■ About this exercise ■
Pictures stay out of the copy, and everything else in the data below is repeated exactly.

■ Supplied information ■
══════════════════════════════

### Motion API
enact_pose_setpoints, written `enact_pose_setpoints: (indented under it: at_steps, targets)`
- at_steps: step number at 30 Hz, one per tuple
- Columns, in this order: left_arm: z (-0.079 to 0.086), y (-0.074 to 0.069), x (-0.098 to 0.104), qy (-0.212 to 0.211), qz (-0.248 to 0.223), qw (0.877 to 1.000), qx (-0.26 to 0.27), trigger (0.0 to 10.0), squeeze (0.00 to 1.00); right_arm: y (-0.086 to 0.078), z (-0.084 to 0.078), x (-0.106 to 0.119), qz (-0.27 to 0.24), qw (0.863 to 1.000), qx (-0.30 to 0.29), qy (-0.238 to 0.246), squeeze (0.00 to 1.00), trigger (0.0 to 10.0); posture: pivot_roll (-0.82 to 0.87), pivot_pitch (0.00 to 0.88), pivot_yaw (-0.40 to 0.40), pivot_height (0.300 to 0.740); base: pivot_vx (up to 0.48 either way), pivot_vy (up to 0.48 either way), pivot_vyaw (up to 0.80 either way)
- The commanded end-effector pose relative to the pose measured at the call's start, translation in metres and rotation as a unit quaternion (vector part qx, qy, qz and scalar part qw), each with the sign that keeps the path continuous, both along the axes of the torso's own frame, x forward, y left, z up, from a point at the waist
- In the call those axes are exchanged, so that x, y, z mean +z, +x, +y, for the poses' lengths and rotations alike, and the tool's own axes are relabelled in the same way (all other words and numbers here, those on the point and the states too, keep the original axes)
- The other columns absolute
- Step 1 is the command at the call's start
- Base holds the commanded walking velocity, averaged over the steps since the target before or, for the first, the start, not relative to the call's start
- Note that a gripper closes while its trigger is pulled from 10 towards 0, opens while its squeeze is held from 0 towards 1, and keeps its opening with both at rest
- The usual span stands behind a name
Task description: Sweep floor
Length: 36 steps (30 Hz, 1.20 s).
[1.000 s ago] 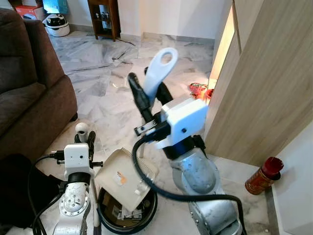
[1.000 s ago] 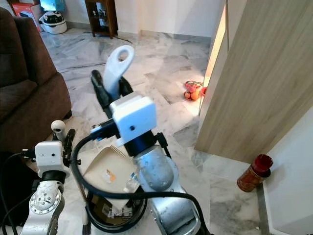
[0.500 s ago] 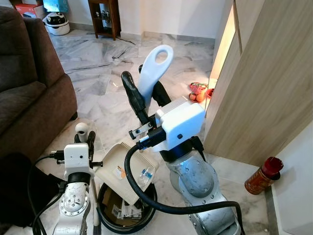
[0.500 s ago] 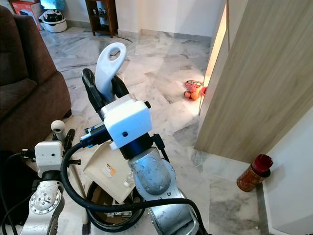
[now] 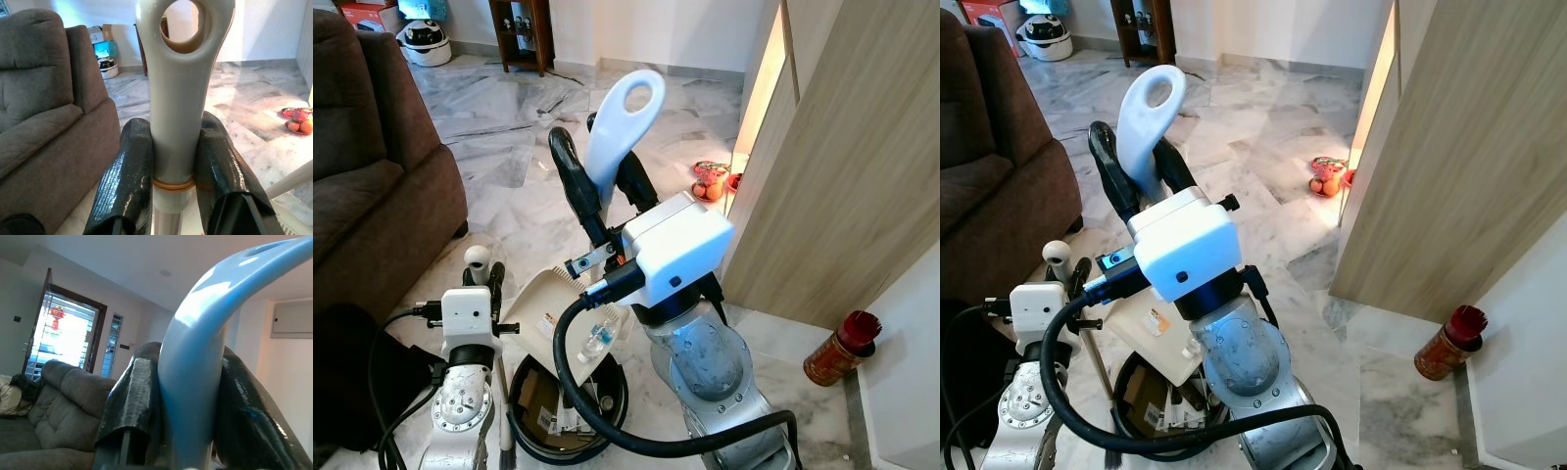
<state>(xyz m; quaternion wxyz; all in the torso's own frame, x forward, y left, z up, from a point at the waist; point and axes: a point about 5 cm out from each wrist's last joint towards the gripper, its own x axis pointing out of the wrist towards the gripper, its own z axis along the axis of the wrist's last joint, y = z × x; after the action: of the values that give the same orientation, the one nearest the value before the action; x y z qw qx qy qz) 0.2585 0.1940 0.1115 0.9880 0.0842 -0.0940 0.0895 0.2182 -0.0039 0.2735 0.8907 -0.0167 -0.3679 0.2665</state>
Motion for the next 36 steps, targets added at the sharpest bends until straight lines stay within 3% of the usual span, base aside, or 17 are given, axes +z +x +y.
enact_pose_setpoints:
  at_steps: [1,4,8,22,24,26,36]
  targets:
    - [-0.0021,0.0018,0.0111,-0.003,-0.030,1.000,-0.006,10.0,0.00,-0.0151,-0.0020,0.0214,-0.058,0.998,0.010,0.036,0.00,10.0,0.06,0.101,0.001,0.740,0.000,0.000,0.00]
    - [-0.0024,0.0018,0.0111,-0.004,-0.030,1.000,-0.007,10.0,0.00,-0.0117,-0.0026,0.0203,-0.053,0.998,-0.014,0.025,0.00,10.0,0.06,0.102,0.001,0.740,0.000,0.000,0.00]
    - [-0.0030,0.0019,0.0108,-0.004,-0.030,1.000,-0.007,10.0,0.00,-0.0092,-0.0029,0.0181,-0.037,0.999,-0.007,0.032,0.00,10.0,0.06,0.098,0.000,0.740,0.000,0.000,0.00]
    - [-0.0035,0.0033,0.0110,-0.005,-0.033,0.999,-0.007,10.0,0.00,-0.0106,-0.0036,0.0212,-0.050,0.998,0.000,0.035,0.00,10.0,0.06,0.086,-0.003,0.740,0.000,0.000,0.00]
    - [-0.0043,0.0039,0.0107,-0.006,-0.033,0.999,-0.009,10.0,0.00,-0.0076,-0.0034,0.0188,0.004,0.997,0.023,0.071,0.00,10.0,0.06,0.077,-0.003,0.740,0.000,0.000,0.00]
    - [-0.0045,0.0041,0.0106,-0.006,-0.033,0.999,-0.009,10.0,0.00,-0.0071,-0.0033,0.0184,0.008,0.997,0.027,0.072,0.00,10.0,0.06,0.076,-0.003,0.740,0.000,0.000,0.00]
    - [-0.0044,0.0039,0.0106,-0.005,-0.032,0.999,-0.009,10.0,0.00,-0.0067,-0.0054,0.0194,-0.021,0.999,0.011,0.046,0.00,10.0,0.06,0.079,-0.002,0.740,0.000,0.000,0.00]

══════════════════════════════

■ Response to this exercise ■
### Motion API
enact_pose_setpoints, written `enact_pose_setpoints: (indented under it: at_steps, targets)`
- at_steps: step number at 30 Hz, one per tuple
- Columns, in this order: left_arm: z (-0.079 to 0.086), y (-0.074 to 0.069), x (-0.098 to 0.104), qy (-0.212 to 0.211), qz (-0.248 to 0.223), qw (0.877 to 1.000), qx (-0.26 to 0.27), trigger (0.0 to 10.0), squeeze (0.00 to 1.00); right_arm: y (-0.086 to 0.078), z (-0.084 to 0.078), x (-0.106 to 0.119), qz (-0.27 to 0.24), qw (0.863 to 1.000), qx (-0.30 to 0.29), qy (-0.238 to 0.246), squeeze (0.00 to 1.00), trigger (0.0 to 10.0); posture: pivot_roll (-0.82 to 0.87), pivot_pitch (0.00 to 0.88), pivot_yaw (-0.40 to 0.40), pivot_height (0.300 to 0.740); base: pivot_vx (up to 0.48 either way), pivot_vy (up to 0.48 either way), pivot_vyaw (up to 0.80 either way)
- The commanded end-effector pose relative to the pose measured at the call's start, translation in metres and rotation as a unit quaternion (vector part qx, qy, qz and scalar part qw), each with the sign that keeps the path continuous, both along the axes of the torso's own frame, x forward, y left, z up, from a point at the waist
- In the call those axes are exchanged, so that x, y, z mean +z, +x, +y, for the poses' lengths and rotations alike, and the tool's own axes are relabelled in the same way (all other words and numbers here, those on the point and the states too, keep the original axes)
- The other columns absolute
- Step 1 is the command at the call's start
- Base holds the commanded walking velocity, averaged over the steps since the target before or, for the first, the start, not relative to the call's start
- Note that a gripper closes while its trigger is pulled from 10 towards 0, opens while its squeeze is held from 0 towards 1, and keeps its opening with both at rest
- The usual span stands behind a name
Task description: Sweep floor
Length: 36 steps (30 Hz, 1.20 s).
[1.000 s ago] 
[1.000 s ago] 
[0.500 s ago] 
[0.500 s ago] 
[now] 
<state>(xyz m; quaternion wxyz; all in the torso's own frame, x forward, y left, z up, from a point at the waist; point and axes: a point about 5 cm out from each wrist's last joint towards the gripper, its own x axis pointing out of the wrist towards the gripper, its own z axis along the axis of the wrist's last joint, y = z × x; after the action: of the values that give the same orientation, the one nearest the value before the action; x y z qw qx qy qz) 0.2585 0.1940 0.1115 0.9880 0.0842 -0.0940 0.0895 0.2182 -0.0039 0.2735 0.8907 -0.0167 -0.3679 0.2665</state>
Motion for the next 36 steps, targets added at the sharpest bends until straight lines stay within 3% of the usual span, base aside, or 17 are given, axes +z +x +y.
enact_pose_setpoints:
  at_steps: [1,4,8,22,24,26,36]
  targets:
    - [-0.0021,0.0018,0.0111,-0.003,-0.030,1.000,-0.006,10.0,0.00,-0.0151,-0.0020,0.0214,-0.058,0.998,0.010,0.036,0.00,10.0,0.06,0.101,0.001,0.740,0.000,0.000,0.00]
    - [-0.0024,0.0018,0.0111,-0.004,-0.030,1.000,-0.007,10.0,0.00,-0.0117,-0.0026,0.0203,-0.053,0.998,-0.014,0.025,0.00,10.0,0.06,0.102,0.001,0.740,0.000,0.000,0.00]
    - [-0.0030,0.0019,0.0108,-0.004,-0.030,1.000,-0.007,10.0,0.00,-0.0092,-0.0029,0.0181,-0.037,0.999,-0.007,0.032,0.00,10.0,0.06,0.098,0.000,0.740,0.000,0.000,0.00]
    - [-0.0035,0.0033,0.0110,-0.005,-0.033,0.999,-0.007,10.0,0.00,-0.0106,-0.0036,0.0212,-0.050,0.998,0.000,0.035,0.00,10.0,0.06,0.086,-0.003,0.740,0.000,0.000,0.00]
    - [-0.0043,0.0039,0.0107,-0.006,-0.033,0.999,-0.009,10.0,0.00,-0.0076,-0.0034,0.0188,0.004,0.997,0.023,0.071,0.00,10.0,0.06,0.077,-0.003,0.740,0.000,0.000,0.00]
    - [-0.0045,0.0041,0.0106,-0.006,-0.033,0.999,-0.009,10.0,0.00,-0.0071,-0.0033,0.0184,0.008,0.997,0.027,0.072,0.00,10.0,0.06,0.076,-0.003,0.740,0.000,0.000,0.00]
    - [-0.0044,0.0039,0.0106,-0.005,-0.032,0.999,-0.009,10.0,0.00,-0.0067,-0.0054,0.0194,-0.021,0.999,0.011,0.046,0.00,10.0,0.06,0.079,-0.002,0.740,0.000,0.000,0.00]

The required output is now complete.